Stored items

________________________

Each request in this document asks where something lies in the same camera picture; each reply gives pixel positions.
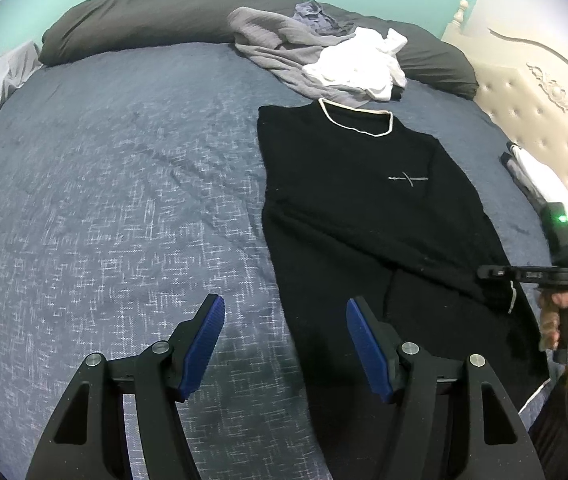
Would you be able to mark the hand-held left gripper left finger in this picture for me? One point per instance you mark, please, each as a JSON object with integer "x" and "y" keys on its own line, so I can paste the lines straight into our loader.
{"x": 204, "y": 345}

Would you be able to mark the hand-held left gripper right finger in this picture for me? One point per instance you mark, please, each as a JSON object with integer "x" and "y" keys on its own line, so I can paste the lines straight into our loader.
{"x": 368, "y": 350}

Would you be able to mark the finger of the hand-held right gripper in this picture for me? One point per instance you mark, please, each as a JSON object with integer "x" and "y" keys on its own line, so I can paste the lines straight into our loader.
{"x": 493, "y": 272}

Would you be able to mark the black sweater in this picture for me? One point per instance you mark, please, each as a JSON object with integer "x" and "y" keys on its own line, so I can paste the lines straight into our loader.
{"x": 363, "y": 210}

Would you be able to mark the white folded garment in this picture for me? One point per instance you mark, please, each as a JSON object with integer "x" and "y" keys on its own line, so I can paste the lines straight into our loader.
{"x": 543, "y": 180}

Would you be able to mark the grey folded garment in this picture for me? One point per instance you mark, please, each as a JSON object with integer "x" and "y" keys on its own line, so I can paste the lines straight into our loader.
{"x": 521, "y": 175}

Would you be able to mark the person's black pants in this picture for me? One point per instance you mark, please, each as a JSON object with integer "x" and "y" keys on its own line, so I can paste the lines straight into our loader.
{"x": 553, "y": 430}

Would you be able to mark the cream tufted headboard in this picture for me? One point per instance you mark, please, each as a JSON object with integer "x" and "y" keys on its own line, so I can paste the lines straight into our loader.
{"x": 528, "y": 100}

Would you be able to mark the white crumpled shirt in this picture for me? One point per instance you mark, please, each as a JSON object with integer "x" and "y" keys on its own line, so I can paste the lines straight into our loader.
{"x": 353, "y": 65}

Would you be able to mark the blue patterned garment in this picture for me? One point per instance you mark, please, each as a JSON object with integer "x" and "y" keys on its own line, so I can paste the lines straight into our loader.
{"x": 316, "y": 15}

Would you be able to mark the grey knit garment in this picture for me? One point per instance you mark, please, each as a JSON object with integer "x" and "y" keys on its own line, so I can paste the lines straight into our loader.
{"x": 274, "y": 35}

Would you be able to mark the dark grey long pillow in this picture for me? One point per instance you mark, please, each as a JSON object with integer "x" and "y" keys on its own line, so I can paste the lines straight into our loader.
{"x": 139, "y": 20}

________________________

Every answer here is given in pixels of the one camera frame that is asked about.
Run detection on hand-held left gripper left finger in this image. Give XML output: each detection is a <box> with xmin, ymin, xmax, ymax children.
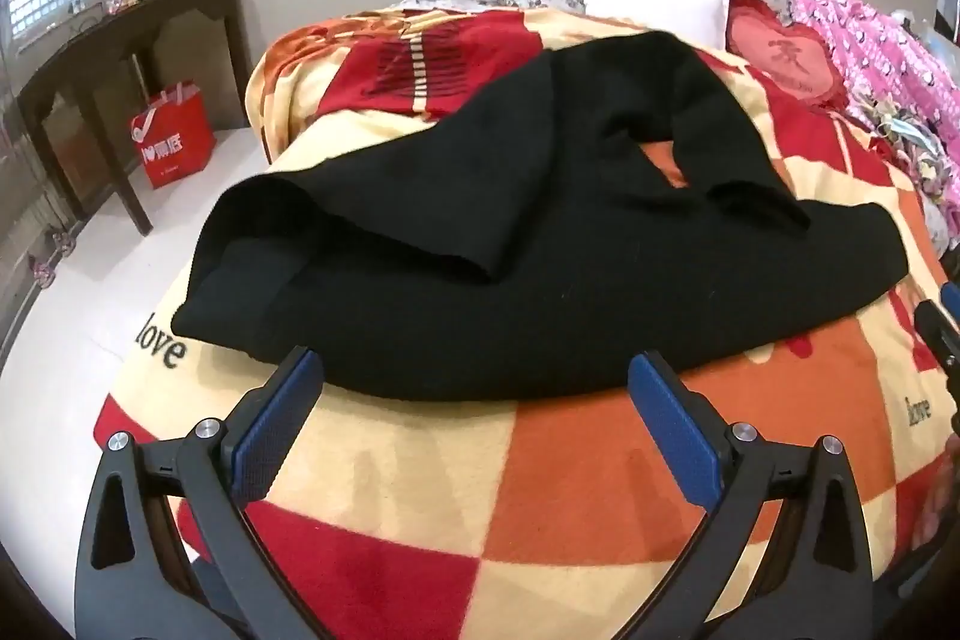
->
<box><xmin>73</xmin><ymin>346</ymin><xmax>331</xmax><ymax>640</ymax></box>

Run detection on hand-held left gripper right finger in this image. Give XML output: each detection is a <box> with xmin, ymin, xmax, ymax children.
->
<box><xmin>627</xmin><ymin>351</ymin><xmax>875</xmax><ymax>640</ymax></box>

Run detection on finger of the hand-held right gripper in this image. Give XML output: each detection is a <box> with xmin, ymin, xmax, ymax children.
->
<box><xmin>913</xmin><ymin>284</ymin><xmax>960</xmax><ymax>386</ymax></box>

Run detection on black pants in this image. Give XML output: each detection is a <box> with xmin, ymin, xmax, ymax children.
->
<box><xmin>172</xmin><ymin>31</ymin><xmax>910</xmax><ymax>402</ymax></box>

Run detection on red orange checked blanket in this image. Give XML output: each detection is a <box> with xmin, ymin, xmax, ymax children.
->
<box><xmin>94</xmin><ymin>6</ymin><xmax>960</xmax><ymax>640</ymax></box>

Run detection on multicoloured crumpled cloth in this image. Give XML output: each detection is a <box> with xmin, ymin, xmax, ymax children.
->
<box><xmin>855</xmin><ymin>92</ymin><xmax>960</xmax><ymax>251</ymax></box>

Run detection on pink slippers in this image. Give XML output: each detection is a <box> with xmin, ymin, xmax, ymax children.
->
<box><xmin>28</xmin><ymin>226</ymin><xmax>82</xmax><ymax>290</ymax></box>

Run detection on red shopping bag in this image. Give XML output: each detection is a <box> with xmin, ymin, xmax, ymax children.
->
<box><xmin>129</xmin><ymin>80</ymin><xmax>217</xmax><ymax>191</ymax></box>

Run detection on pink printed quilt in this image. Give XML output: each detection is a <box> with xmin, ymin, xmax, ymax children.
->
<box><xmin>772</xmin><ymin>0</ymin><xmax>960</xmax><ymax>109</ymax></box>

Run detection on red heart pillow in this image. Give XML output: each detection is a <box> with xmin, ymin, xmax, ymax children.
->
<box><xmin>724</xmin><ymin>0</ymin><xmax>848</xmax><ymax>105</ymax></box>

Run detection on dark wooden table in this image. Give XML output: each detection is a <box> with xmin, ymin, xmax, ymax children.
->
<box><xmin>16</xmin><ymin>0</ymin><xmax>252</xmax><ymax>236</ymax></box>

________________________

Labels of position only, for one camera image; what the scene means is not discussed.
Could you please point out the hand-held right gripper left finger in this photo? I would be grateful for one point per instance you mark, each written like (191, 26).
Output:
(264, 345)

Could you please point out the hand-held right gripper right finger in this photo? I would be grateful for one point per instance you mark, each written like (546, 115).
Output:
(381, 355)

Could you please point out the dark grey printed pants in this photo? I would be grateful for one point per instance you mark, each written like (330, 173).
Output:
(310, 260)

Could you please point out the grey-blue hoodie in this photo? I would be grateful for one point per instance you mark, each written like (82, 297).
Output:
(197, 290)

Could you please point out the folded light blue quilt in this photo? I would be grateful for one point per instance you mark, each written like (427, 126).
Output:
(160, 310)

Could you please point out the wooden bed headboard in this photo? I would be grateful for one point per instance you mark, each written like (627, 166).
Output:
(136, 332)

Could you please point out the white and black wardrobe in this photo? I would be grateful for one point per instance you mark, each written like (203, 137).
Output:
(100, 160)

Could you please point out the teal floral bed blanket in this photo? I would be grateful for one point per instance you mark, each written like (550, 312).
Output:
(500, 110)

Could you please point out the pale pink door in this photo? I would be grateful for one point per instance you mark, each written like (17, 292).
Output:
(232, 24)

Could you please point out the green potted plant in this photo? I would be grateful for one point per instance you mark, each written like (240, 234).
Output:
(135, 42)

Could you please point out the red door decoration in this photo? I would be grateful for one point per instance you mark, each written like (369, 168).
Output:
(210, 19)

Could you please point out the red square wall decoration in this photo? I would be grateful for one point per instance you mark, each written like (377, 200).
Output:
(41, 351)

________________________

> Work order: Each line above that contains the word "quilt" should be counted, and only the total given.

> Solution to the problem: 2